TIGARD Ore. (KPTV) – Police say they seized ‘Rainbow Fentanyl’ after it was reported that a man was standing on top of a car yelling and acting “irregularly”.

The newer form of powdered fentanyl, often referred to as “rainbow” fentanyl, resembles sidewalk chalk and has been in the news recently, both in the Portland metro area and nationwide, as it continues to pop up in a growing number of communities. .

In the recent Tigard case, police said officers were called to a suspicious person at around 11pm on Aug. 10 when a witness in the 7600 block of SW Hunziker Road reported a man on a car screaming and acting erratically.

Police said officers found out the man had issued several arrest warrants and took him into custody. When searched, they found 5.5 grams of ‘rainbow’ fentanyl.

According to a Tigard police detective working with the Drug Enforcement Administration (DEA), “rainbow” fentanyl is cut with various unknown materials and usually comes from drug cartels in Mexico that transport it north. A few pounds of pink fentanyl powder was recently seized by a local DEA team.

This comes on the heels of a significant increase in street fentanyl pills known as M30s. So far in 2021, fentanyl has been documented in 70 Tigard police reports. By comparison, it was only mentioned in eight TPD reports in all of 2020.

In a statement, Tigard police warned that any form of fentanyl can be potentially fatal, and this is no exception. ‘Rainbow’ fentanyl is especially concerning because anyone – especially children – can mistake it for chalk. If you come across such a substance, do not touch it. Then report this by calling 112.

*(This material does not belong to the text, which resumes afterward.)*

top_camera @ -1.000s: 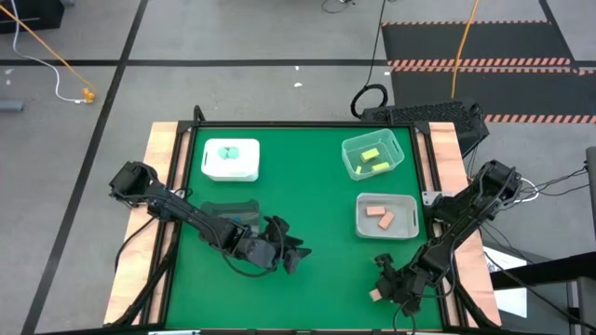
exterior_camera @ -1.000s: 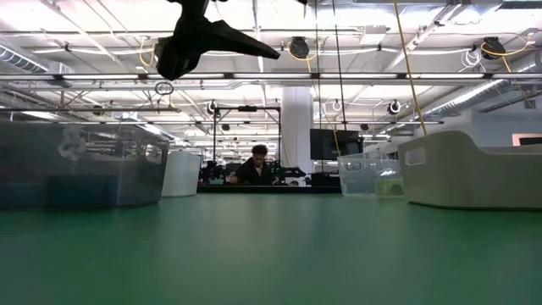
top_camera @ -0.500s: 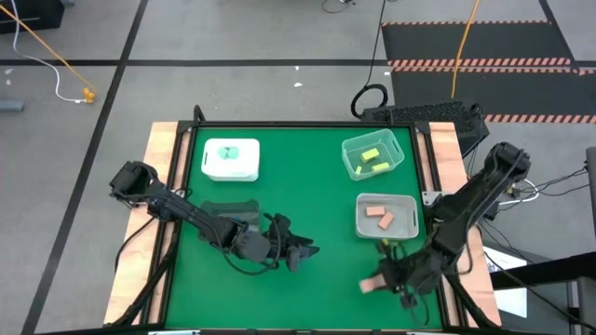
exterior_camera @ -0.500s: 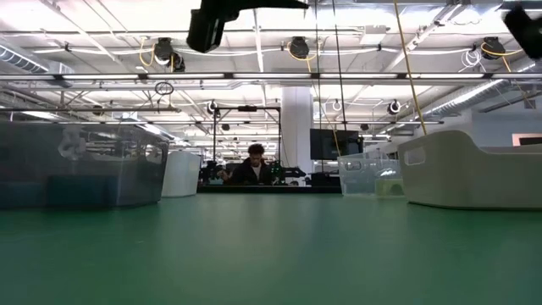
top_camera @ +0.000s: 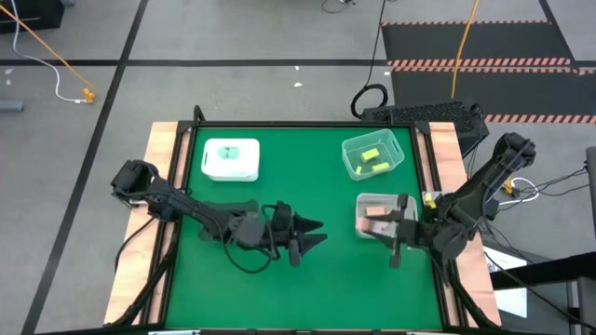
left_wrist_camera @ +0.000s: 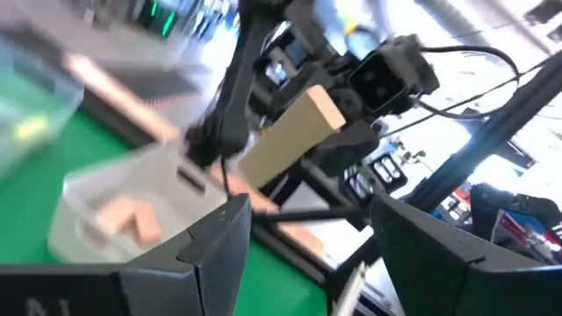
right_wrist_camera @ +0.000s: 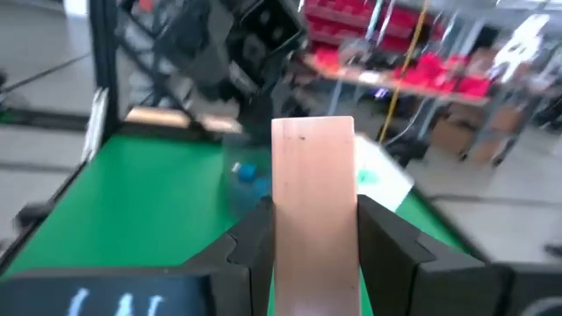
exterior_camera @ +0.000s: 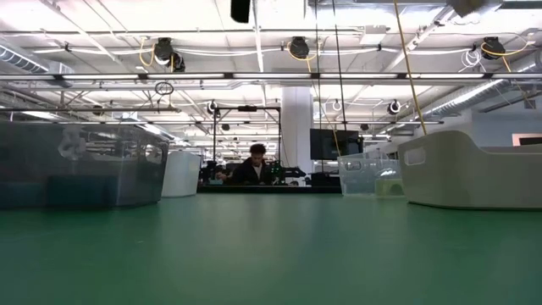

“We are concerned about the availability of fentanyl in our community and the increasing number of overdoses in the region,” said Dr. Christina Baumann, Washington County health officer. “If you are taking it, know that the strength of the drug varies and the risk of overdose is high. Don’t use alone. Wear naloxone – it could save a life.”

Naloxone is available at local pharmacies. Additional resources are available on the Washington County Damage Control website at: https://bit.ly/wc-harm-reduction.

If you need help for yourself or a loved one, the Washington County Crisis Line is answered 24/7 at 503-291-9111.